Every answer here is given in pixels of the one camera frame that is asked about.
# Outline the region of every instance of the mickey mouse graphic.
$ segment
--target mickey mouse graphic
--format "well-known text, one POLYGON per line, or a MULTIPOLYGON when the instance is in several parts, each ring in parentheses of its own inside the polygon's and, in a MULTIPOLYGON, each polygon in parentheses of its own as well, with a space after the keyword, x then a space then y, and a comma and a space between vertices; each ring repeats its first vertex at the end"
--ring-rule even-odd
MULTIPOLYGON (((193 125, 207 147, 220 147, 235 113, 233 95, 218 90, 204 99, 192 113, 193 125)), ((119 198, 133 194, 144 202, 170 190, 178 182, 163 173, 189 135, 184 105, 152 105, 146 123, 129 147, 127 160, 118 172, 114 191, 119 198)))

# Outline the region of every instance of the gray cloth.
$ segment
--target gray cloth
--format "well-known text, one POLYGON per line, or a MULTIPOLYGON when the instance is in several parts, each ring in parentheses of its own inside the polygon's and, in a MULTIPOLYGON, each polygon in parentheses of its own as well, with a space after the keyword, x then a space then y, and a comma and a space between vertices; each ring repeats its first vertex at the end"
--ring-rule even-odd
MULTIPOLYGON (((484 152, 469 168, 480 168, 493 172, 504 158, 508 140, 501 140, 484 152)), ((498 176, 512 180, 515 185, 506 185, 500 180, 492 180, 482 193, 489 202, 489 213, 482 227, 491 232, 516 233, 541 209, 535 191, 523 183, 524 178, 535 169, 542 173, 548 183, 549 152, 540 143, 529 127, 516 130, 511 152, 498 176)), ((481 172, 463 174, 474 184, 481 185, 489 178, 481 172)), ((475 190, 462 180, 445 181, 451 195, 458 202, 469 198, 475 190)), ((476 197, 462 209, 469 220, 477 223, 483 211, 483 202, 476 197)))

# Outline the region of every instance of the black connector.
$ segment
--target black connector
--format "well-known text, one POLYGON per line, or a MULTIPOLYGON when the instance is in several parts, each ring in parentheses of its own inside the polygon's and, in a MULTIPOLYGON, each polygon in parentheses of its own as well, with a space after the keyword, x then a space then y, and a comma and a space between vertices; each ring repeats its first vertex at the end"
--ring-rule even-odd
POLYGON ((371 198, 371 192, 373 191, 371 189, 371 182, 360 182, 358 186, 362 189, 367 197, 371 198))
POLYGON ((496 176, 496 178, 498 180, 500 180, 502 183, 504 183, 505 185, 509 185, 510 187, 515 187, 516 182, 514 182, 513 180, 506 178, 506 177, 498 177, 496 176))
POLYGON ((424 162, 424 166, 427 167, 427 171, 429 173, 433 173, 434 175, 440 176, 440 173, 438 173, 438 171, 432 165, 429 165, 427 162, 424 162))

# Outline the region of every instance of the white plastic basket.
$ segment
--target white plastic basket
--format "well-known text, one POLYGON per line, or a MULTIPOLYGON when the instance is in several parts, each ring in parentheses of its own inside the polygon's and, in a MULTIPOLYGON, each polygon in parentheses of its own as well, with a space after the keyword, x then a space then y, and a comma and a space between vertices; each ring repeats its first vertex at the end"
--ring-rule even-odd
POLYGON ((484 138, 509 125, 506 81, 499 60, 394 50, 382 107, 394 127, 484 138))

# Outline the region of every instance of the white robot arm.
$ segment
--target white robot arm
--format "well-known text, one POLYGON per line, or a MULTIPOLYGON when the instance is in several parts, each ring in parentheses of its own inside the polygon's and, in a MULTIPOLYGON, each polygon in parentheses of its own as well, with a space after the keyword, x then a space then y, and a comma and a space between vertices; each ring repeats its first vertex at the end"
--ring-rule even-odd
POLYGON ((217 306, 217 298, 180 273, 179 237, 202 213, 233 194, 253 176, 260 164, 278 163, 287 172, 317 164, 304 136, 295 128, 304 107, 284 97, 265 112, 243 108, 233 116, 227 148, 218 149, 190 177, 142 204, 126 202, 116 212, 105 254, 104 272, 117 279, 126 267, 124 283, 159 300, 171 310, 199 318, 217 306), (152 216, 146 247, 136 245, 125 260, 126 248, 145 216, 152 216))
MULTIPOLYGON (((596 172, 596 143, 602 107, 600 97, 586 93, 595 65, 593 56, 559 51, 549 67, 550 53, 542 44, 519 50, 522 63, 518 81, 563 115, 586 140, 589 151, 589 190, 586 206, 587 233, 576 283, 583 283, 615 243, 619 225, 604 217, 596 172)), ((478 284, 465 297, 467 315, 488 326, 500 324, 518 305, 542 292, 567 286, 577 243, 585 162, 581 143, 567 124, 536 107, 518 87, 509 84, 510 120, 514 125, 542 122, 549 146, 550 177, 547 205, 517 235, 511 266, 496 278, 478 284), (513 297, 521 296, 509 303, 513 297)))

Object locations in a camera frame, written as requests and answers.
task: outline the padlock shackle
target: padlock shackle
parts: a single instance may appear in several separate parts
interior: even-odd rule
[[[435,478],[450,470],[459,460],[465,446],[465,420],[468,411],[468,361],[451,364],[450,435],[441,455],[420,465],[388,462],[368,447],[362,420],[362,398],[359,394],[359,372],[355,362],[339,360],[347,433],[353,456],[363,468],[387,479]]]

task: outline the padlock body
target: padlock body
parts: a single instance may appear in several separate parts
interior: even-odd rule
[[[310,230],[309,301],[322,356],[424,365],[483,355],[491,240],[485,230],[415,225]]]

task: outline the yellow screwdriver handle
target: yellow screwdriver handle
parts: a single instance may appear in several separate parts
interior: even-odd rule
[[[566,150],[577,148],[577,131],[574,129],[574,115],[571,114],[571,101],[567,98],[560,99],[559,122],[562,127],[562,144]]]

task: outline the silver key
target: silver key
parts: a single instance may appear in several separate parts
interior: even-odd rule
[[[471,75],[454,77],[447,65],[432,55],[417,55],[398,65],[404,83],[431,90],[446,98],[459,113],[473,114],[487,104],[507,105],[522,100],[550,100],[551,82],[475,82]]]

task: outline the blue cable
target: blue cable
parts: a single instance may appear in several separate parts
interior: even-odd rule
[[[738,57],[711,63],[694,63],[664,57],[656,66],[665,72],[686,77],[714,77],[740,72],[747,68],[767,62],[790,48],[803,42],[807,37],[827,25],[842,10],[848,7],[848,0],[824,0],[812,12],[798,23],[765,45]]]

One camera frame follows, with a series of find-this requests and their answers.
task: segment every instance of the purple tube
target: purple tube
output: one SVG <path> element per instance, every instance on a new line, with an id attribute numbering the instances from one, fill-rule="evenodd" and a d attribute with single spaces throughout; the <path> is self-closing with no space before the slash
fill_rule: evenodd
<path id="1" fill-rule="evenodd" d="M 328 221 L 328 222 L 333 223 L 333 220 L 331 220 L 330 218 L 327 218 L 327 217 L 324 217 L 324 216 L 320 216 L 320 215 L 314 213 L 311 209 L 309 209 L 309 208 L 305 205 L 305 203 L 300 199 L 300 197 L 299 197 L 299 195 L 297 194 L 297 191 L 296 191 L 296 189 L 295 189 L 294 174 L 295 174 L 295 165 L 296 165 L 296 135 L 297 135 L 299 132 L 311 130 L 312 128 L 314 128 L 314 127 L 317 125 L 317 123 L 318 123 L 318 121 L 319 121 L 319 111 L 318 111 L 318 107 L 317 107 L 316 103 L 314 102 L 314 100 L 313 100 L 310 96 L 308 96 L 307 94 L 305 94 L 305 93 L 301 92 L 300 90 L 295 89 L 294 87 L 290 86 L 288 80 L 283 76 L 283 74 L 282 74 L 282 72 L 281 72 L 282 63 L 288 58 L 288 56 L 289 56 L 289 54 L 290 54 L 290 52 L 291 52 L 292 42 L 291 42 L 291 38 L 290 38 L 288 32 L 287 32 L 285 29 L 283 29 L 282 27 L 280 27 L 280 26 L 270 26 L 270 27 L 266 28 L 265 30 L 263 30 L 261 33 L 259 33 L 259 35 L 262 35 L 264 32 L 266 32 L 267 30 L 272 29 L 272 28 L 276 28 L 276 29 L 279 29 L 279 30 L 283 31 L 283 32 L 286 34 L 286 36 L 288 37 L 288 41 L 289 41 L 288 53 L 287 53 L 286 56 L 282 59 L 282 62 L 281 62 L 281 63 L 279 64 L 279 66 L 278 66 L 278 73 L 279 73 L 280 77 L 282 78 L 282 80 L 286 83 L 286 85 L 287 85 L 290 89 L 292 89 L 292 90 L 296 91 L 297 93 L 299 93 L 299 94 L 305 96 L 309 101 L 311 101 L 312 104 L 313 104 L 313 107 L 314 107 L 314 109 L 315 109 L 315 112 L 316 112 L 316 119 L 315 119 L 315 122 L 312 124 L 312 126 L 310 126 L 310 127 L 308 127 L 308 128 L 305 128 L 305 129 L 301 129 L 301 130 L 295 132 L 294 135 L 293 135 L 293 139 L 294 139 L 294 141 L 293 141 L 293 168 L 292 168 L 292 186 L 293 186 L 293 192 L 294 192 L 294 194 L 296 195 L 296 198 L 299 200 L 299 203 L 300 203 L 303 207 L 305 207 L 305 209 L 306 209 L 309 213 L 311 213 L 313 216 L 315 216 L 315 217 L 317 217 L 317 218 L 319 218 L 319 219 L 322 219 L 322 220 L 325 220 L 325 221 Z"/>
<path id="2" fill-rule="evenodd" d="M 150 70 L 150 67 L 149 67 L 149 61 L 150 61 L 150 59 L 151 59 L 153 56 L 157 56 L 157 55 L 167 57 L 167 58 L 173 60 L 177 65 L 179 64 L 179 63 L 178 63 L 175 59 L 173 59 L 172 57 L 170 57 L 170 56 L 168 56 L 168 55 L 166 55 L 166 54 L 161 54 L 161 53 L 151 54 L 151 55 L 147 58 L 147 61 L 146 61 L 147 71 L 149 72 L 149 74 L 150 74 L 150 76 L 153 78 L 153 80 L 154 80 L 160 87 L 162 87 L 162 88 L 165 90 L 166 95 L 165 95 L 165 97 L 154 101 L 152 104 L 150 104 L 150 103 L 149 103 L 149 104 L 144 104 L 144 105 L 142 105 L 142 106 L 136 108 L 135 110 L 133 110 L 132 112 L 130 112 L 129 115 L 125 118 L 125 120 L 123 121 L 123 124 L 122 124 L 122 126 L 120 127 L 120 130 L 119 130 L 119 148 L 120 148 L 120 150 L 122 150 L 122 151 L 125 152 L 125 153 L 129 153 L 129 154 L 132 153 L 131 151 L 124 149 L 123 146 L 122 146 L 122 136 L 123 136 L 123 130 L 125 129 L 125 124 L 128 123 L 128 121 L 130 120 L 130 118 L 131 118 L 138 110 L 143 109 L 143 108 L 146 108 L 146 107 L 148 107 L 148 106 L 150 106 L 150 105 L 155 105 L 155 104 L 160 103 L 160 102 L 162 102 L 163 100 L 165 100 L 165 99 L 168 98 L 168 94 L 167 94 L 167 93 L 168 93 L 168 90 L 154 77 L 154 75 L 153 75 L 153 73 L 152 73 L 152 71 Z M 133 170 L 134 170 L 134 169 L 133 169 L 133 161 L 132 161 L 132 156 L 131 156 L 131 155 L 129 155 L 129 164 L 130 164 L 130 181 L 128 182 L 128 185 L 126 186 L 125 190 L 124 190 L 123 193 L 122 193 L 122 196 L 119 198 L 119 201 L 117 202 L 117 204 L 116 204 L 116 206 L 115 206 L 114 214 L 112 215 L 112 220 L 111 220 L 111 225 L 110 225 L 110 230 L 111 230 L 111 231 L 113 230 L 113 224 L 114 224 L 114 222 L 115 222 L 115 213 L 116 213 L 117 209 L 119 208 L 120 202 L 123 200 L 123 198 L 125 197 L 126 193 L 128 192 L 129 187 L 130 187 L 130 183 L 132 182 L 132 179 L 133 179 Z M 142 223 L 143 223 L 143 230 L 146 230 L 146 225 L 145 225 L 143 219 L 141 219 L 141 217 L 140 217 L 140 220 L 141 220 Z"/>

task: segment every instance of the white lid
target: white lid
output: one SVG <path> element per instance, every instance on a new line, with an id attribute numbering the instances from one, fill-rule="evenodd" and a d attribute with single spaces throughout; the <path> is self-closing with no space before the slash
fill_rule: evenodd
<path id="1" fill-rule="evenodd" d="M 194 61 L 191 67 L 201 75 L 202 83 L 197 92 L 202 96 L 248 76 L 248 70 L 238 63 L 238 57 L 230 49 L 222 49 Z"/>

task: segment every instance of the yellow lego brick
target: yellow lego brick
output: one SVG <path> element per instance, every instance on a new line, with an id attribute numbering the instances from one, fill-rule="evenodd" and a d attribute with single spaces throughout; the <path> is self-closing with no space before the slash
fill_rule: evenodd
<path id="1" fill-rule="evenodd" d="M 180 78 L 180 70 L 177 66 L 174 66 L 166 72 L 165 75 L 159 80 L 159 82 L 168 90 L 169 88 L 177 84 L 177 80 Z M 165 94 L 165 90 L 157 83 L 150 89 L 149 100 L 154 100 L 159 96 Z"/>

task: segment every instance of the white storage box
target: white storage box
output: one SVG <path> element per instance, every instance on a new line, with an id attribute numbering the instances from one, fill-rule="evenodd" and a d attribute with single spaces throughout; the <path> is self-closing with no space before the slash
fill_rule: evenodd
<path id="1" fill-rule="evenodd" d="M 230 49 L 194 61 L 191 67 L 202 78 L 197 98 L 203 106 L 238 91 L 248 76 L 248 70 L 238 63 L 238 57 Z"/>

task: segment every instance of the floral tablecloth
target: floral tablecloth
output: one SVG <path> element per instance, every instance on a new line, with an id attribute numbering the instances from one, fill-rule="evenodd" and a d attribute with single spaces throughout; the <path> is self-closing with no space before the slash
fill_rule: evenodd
----------
### What the task asks
Going through the entries above, show each line that contains "floral".

### Answer space
task: segment every instance of the floral tablecloth
target: floral tablecloth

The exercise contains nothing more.